Each line of the material should be output exactly as shown.

#### Information supplied

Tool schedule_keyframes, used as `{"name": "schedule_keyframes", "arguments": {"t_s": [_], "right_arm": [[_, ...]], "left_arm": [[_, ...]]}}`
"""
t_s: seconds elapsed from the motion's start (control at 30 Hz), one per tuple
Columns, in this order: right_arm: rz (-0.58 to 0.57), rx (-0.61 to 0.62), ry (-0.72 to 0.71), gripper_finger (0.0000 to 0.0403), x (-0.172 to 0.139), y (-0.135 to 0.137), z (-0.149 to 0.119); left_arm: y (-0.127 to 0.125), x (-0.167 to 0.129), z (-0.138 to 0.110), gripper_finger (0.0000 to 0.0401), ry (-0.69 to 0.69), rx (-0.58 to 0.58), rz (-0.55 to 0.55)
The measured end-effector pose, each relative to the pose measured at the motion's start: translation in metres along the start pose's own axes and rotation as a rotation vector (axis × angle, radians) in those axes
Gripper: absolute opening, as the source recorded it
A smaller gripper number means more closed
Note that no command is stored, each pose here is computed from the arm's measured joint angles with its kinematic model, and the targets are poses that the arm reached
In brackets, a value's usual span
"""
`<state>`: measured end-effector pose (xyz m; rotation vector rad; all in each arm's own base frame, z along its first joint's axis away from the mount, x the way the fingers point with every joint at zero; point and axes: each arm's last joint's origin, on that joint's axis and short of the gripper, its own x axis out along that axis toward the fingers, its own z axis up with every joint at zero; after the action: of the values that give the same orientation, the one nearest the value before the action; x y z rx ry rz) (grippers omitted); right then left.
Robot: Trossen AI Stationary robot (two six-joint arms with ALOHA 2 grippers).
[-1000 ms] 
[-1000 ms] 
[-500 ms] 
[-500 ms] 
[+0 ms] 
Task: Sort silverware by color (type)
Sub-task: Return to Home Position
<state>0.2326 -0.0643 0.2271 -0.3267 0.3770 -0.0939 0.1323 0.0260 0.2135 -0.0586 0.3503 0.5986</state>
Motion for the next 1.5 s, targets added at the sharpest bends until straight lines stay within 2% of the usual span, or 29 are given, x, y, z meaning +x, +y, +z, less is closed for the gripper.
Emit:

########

### Written answer
Tool schedule_keyframes, used as `{"name": "schedule_keyframes", "arguments": {"t_s": [_], "right_arm": [[_, ...]], "left_arm": [[_, ...]]}}`
"""
t_s: seconds elapsed from the motion's start (control at 30 Hz), one per tuple
Columns, in this order: right_arm: rz (-0.58 to 0.57), rx (-0.61 to 0.62), ry (-0.72 to 0.71), gripper_finger (0.0000 to 0.0403), x (-0.172 to 0.139), y (-0.135 to 0.137), z (-0.149 to 0.119); left_arm: y (-0.127 to 0.125), x (-0.167 to 0.129), z (-0.138 to 0.110), gripper_finger (0.0000 to 0.0401), ry (-0.69 to 0.69), rx (-0.58 to 0.58), rz (-0.55 to 0.55)
The measured end-effector pose, each relative to the pose measured at the motion's start: translation in metres along the start pose's own axes and rotation as a rotation vector (axis × angle, radians) in those axes
Gripper: absolute opening, as the source recorded it
A smaller gripper number means more closed
Note that no command is stored, each pose here is computed from the arm's measured joint angles with its kinematic model, and the targets are poses that the arm reached
In brackets, a value's usual span
"""
`<state>`: measured end-effector pose (xyz m; rotation vector rad; all in each arm's own base frame, z along its first joint's axis away from the mount, x the way the fingers point with every joint at zero; point and axes: each arm's last joint's origin, on that joint's axis and short of the gripper, its own x axis out along that axis toward the fingers, its own z axis up with every joint at zero; after the action: of the values that give the same orientation, the one nearest the value before the action; x y z rx ry rz) (grippers omitted); right then left.
Robot: Trossen AI Stationary robot (two six-joint arms with ALOHA 2 grippers).
[-1000 ms] 
[-1000 ms] 
[-500 ms] 
[-500 ms] 
[+0 ms] 
Task: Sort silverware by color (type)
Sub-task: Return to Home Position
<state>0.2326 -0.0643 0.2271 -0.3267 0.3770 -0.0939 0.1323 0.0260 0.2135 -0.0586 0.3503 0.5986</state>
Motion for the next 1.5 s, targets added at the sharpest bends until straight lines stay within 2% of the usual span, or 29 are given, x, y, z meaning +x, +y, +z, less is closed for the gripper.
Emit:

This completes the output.